The Blood Road
- Author: Stuart MacBride
- Language: English
- Series: Logan 'Lazarus' McRae
- Genre: Crime fiction
- Set in: Aberdeenshire
- Publisher: HarperCollins
- Published in English: June 2018
- Pages: 488
- ISBN: 978-0-00-820821-9
- Preceded by: Now We Are Dead
- Followed by: All That's Dead

= The Blood Road =

2018 novel by Stuart MacBride

The Blood Road is the eleventh book in the bestselling Logan McRae detective series set in Aberdeenshire by Stuart MacBride.

==Plot==
Now working for professional standards as an inspector, McRae is called out to a car crash with the driver dead in the front seat. He questions the police officer that called him out as to why he is there; she tells him that the driver is Detective Inspector Bell, who they buried two years ago.

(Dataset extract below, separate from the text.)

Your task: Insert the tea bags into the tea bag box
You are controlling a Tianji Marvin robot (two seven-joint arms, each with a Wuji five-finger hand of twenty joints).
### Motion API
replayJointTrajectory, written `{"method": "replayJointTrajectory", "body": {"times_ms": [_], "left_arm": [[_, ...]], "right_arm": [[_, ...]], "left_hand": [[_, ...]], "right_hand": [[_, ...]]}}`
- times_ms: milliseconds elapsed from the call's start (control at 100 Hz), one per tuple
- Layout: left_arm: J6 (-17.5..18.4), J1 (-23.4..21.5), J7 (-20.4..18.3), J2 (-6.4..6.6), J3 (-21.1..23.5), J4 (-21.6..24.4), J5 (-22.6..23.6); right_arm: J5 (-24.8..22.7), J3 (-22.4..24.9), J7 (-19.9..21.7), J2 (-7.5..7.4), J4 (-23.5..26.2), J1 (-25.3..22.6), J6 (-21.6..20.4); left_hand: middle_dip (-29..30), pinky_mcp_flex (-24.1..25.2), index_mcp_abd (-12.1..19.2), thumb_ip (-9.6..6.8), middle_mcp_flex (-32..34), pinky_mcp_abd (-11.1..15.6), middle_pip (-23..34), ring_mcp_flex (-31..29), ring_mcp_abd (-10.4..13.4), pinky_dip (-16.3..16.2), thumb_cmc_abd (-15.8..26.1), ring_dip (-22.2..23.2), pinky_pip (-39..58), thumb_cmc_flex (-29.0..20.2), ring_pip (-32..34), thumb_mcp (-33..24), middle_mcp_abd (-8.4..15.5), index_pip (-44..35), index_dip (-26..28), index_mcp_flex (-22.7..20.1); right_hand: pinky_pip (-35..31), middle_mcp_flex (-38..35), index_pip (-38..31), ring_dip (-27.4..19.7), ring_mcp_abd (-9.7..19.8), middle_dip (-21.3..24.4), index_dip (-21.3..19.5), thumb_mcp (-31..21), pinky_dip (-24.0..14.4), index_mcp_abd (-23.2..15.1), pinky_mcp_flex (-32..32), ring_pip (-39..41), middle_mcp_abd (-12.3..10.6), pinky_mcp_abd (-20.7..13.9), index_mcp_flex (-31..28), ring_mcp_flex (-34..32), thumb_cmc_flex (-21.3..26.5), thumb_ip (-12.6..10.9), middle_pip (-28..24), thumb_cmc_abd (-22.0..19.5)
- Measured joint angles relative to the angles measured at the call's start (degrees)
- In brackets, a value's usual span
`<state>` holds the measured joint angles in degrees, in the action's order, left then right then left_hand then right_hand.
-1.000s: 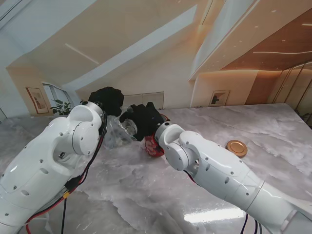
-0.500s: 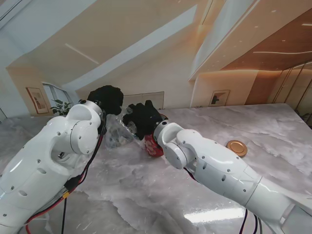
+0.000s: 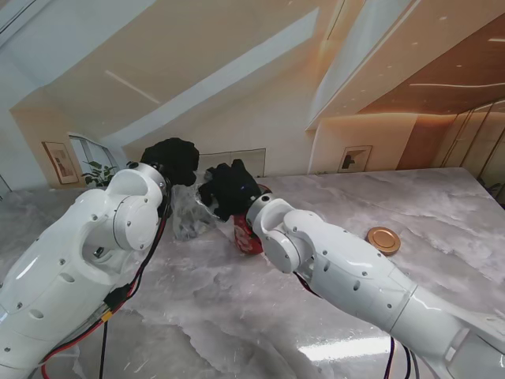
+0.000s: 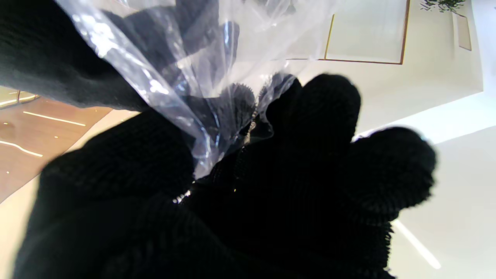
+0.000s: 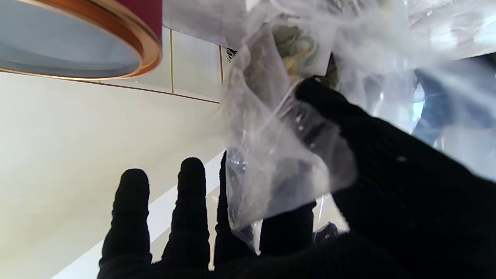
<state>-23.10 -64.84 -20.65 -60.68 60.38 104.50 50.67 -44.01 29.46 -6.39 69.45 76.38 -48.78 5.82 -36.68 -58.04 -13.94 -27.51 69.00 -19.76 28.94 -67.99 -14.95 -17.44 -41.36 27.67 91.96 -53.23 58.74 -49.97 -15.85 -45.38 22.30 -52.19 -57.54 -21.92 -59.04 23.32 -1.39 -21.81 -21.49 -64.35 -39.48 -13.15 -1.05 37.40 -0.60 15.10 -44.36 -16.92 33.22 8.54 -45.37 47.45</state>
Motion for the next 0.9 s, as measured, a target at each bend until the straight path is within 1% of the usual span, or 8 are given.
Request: {"method": "replayJointTrajectory", "body": {"times_ms": [20, 60, 140, 250, 360, 760, 840, 900], "left_arm": [[0.02, 0.01, 0.01, 0.00, -0.06, -0.05, 0.08], [0.11, 0.06, 0.03, 0.00, -0.20, -0.16, 0.29], [0.18, 0.23, 0.12, 0.00, -0.54, -0.47, 0.64], [0.23, 0.48, 0.33, 0.00, -0.90, -1.00, 0.98], [0.33, 0.65, 0.47, -0.02, -1.11, -1.46, 1.20], [0.19, 0.97, 0.47, -0.04, -1.80, -2.36, 1.79], [0.19, 0.99, 0.47, -0.04, -1.87, -2.49, 1.80], [0.20, 0.99, 0.51, -0.06, -1.87, -2.56, 1.80]], "right_arm": [[0.37, 0.17, -0.12, 0.08, -0.04, -0.08, -0.10], [1.13, 0.54, -0.39, 0.24, -0.08, -0.29, -0.26], [3.12, 1.53, -0.97, 0.56, -0.09, -0.91, -0.76], [5.81, 2.75, -1.74, 1.01, -0.09, -1.84, -1.11], [5.94, 3.51, -2.35, 1.25, -0.03, -2.50, -1.47], [5.92, 5.08, -3.19, 1.17, 1.36, -3.81, -1.50], [5.92, 5.13, -3.19, 1.17, 1.51, -3.90, -1.31], [5.97, 5.15, -3.19, 1.17, 1.64, -3.95, -1.02]], "left_hand": [[0.00, 0.00, 0.00, -0.33, 0.00, 0.00, 0.00, 0.00, 0.00, 0.00, 0.00, 0.00, 0.00, 0.00, 0.00, 0.00, 0.00, 0.00, 0.00, 0.00], [0.00, 0.00, 0.00, -0.33, 0.00, 0.00, 0.00, -0.01, 0.00, 0.00, 0.00, 0.00, 0.00, 0.00, 0.00, 0.00, 0.00, 0.00, 0.01, 0.00], [-0.01, 0.00, 0.00, -0.34, 0.00, 0.00, 0.00, -0.01, 0.00, 0.00, 0.00, -0.01, 0.01, 0.00, 0.01, 0.00, 0.00, 0.00, 0.02, 0.00], [-0.01, 0.00, 0.00, -0.38, 0.00, 0.00, 0.00, -0.01, 0.00, -0.01, 0.02, -0.01, 0.01, 0.00, 0.03, 0.00, 0.00, 0.00, 0.02, 0.00], [-0.01, 0.00, 0.00, -0.39, 0.00, 0.00, 0.00, -0.01, 0.00, -0.01, 0.06, -0.01, 0.02, 0.00, 0.02, 0.00, 0.00, 0.00, 0.03, 0.00], [-0.05, 0.00, 0.03, -0.40, 0.00, 0.00, 0.01, -0.01, 0.01, -0.01, 0.07, -0.01, 0.05, 0.00, 0.05, 0.00, 0.00, 0.00, 0.04, 0.00], [-0.07, 0.00, 0.03, -0.40, 0.00, 0.00, 0.01, -0.01, 0.01, 0.00, 0.07, -0.01, 0.05, 0.00, 0.05, 0.00, 0.00, 0.00, 0.04, 0.00], [-0.08, 0.00, 0.03, -0.40, 0.00, 0.00, 0.01, -0.01, 0.01, -0.01, 0.07, -0.01, 0.06, 0.00, 0.06, 0.00, 0.00, 0.00, 0.04, 0.00]], "right_hand": [[-0.03, 0.00, 0.00, 0.00, 0.00, 0.00, -0.17, 0.00, 0.00, -0.03, 0.00, 0.03, -0.09, -0.01, 0.00, 0.00, 0.00, 0.01, -0.02, -0.18], [-0.06, 0.00, -0.01, 0.04, 0.00, -0.05, -0.59, 0.02, 0.00, -0.31, 0.00, 0.06, -0.48, -0.03, 0.01, 0.00, -0.01, 0.04, -0.13, -0.67], [-0.30, 0.04, -0.02, 0.07, 0.81, -0.13, -1.25, 0.13, 0.00, -0.64, 0.00, 0.09, -0.53, -0.07, 0.05, 0.00, -0.01, 0.08, -0.59, -1.31], [-0.54, 0.11, -0.03, 0.07, 0.89, -0.59, -1.97, 1.33, 0.00, -1.00, 0.00, 0.10, -0.58, -0.67, 0.08, 0.00, -0.02, 0.24, -0.69, -2.46], [-0.55, 0.13, -0.04, 0.08, 0.90, -0.71, -2.62, 1.76, 0.00, -1.36, 0.00, 0.56, -0.61, -0.70, 0.10, 0.00, -0.02, 0.39, -1.21, -3.71], [-0.57, 0.16, -0.63, 0.09, 0.91, -0.72, -2.77, 2.71, 0.00, -1.22, 0.12, 0.57, -0.63, -0.73, 0.15, 0.01, -0.17, 0.42, -1.34, -3.77], [-0.59, 0.16, -1.44, 0.09, 0.91, -0.72, -2.77, 3.51, 0.00, -0.29, 0.12, 0.57, -0.63, -0.73, 0.15, 0.01, -2.33, 0.51, -1.36, -5.03], [-0.60, 0.16, -2.67, 0.09, 0.91, -0.72, -2.56, 4.24, 0.00, 0.56, 0.13, 0.57, -0.63, -0.73, 0.11, 0.02, -3.39, 1.05, -1.43, -6.09]]}}
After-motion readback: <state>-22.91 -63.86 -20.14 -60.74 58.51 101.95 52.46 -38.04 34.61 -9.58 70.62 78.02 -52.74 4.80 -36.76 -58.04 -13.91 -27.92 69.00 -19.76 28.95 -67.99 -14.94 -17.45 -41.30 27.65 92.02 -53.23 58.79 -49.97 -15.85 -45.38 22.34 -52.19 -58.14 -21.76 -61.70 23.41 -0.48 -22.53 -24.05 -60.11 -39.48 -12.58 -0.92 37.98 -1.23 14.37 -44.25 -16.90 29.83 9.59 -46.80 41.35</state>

Having to investigate Bell's apparent faked death and resurrection, McRae also becomes embroiled in an investigation into a child paedophile ring, known as the "Livestock Mart".

==Reception==
Whilst the book garnered positive reviews, some reviewers felt uncomfortable with the very graphic descriptions of the paedophilic sex-ring. Breda Brown, writing in the Sunday Independent, said
While the paedophile storyline is stomach churning, the content rings true and is a reminder that evil people do live in the world.

Louise Fairbairn, writing in The Scotsman, described the book as being MacBride's best work to date.